• **Problem description**
Please repeat the lines below exactly. Begin with the line containing "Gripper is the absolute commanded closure" and go on through the line containing "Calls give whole".
______
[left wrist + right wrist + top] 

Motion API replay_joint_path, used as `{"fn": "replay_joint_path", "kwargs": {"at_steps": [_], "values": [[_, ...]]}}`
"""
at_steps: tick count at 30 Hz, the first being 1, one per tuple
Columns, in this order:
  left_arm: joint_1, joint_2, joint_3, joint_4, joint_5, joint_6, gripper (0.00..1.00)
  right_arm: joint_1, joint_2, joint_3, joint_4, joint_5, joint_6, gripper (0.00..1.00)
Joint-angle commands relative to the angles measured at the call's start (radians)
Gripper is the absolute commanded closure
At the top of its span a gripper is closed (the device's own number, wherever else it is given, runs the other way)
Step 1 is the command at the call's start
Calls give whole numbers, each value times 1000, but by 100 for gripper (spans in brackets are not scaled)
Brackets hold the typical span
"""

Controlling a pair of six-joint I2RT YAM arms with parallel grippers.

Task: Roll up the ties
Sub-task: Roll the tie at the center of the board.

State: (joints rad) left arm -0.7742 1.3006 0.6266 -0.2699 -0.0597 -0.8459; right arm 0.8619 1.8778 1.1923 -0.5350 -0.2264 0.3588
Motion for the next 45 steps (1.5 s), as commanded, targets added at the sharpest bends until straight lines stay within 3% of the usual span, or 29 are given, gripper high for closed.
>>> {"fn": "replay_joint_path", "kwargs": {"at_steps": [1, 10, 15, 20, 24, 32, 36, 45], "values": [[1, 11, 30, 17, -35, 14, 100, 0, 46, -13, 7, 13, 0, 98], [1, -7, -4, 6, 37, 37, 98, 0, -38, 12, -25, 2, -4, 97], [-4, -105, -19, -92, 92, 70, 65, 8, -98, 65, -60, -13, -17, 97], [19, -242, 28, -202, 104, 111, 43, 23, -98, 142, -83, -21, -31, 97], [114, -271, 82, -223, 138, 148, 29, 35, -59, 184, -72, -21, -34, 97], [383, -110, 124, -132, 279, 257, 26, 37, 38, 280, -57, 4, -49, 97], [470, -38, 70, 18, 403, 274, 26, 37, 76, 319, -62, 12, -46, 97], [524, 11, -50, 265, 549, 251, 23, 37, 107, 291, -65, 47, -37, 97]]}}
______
• **Task solution**
Gripper is the absolute commanded closure
At the top of its span a gripper is closed (the device's own number, wherever else it is given, runs the other way)
Step 1 is the command at the call's start
Calls give whole numbers, each value times 1000, but by 100 for gripper (spans in brackets are not scaled)

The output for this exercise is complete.